To still focus on Hebrew, Rema did not want a get to include embarrassing names. If a husband had left Judaism and returned, Rema thought we should not write “and all names or nicknames he has,” because it alludes to his non-Jewish name. In se’if sixty-two, AH suggested this is an example of deracheha darchei no’am, the ways of the Torah are pleasant, and should not (where possible) make people uncomfortable.
Where that name is inescapable, because the local non-Jews all know him that way, Rema still thought we could leave it out, where other authorities held we would have to make oblique reference, any name or nickname he has.
Di-Mitkerei or Ha-Mechuneh
Se’if fifty-four explains these two terms we have been using. De-mitkerei, says AH, works for all kinds of appellations, where ha-mechuneh fits only where the new name has some link to the original name. If a man named Reuven started being called Shim’on, ha-mechuneh wouldn’t work and would invalidate a get, a reason the practice has become to write de-mitkerei in all cases of doubt.
Ha-mechuneh implies change, hiding, covering, AH says in se’if fifty-five, with a few prooftexts, one from Yeshayahu 44;5, be-shem Yisra’el yechuneh, where the verse speaks of one who does not act Jewishly, but calls himself so. The Gemara uses the word kinui mostly for a derogatory name substituted for the real name of objects of idolatry, or approximate words to establish a vow, nazik instead of nazir, shekukah for shevu’ah, konam instead of korban. The word has been changed, but is recognizable.
Beit Yosef thought we had to use de-mitkerei if the name is clearly related to the original (Ber for Dov, because Dov is Hebrew for bear).
Here, in se’if fifty-six, AH finally lets us know how Michel came to be a nickname for Yechiel. People would say Ichel for Yechiel (he says; today, I think they would have said Chiel), and Ichel became Michel. The wonders of human language.
Rema, as we said before and as AH repeats here, disagreed, relegated all non-Hebrew names to ha-mechuneh, regardless of how similar. AH suggested non-Hebrew names tend to be more directly connected to the original than Hebrew ones, except where there are exceptions. Still, these are the rules for Ashkenazim, and it is how it is in all the sifrei shemot, the name manuals (which had lists of names and how to write them, a continuing issue today for ketubbot and gittin).

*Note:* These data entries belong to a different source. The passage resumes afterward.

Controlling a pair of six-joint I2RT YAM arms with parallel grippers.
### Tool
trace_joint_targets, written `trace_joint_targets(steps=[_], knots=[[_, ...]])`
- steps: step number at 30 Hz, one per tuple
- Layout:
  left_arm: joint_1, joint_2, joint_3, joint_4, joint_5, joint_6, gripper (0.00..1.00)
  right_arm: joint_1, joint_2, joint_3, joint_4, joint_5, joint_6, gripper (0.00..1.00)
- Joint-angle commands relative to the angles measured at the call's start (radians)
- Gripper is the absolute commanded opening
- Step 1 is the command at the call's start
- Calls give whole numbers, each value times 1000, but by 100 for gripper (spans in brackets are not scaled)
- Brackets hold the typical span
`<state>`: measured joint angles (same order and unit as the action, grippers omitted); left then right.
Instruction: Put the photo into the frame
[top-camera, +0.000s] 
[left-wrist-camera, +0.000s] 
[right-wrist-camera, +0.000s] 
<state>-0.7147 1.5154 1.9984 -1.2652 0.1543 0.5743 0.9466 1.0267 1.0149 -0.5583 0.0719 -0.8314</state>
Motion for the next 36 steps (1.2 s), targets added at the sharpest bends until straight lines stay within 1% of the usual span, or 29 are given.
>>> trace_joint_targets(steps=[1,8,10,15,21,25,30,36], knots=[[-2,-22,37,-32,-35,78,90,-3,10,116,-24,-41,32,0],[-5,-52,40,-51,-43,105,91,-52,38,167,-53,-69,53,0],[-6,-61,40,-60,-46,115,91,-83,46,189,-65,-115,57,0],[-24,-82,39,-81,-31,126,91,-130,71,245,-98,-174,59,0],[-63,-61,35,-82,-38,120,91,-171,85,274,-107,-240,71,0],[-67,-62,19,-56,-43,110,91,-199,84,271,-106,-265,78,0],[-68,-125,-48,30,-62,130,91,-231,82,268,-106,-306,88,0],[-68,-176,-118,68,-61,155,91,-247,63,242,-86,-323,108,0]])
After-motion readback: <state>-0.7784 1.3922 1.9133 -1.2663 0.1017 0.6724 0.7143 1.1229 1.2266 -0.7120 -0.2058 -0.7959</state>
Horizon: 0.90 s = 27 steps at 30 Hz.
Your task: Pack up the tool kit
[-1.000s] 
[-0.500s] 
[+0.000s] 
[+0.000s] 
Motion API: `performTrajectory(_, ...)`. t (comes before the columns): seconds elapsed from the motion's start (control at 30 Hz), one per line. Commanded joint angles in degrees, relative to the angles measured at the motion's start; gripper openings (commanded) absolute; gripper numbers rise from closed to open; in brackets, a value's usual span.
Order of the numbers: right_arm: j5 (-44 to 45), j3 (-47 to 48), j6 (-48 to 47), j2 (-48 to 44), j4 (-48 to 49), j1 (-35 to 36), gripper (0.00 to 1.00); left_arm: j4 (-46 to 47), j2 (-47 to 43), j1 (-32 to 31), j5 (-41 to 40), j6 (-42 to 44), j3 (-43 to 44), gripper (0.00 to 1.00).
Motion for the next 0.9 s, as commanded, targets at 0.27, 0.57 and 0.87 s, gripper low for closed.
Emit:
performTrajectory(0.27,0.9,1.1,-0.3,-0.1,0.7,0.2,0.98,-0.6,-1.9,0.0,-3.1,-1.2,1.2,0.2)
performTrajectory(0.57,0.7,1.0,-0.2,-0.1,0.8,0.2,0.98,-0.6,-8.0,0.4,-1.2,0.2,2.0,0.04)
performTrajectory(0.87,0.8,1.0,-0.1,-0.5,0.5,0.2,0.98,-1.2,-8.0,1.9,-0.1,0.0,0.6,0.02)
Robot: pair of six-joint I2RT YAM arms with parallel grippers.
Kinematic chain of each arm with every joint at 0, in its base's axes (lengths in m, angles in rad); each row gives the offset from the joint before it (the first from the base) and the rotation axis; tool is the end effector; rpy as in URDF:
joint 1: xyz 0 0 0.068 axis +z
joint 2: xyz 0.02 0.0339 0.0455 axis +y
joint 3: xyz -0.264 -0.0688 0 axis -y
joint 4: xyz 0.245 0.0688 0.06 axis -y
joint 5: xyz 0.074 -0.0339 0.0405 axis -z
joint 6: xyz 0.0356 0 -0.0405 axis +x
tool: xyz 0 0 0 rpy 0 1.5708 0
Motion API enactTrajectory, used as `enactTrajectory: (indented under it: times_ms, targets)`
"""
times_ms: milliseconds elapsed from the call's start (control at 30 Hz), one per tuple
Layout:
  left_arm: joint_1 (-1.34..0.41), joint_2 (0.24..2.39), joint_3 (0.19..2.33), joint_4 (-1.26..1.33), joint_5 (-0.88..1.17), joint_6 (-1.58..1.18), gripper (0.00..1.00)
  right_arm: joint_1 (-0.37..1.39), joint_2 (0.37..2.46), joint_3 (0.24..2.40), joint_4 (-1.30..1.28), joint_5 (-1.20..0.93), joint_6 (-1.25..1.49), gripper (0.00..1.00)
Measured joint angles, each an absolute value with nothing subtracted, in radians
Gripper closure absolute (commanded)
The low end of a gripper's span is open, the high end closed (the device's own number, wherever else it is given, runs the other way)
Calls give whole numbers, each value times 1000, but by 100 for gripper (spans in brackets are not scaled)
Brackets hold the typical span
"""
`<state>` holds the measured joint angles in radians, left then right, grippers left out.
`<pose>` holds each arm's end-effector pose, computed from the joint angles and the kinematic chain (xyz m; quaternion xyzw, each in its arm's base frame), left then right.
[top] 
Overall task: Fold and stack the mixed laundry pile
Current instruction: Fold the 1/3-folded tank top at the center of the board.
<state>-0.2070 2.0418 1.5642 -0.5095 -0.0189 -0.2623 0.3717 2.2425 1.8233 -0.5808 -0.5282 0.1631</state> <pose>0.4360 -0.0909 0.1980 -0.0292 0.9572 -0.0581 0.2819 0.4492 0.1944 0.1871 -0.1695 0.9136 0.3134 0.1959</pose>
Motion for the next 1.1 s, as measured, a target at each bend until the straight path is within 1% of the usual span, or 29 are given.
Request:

Se’if sixty has Levush’s explanation for why we don’t include family names, they do not identify a person well enough (since the whole family has that name; I included it here because it stands in such contrast to our daily experience, where first names are often shared, but the combination of first and last names much more rarely so).
Names For Illness
Se’if sixty-eight repeats the reminder of the change of custom regarding names of people in grave danger [is there any other kind?]. While the original custom gave the person a new name completely, with halachot of what to do about the old name, I will skip to AH se’if eighty-two, where he discusses the later practice, to add a second name to the original, and use both together going forward.
If the two names stuck, both belong in the get, but if the recovered ill man returns to his original name (although he signs with both and is called to the Torah with both), we would write the two together, then de-mitkerei the original. The get would be valid without de-mitkerei, and AH finds it unnecessary if some people call him both names.
Where the new name becomes really part of his name, except now people call him any of the four possibilities (just the new name, just the old, the new one first, the old first), AH in se’if eighty-three calls for writing all of them, as de-mitkerei, who is called. If most people call him or her only the original name, and the get was written with only that name, AH in se’if eighty-five leans to accepting the get, but calls for great thought and consideration.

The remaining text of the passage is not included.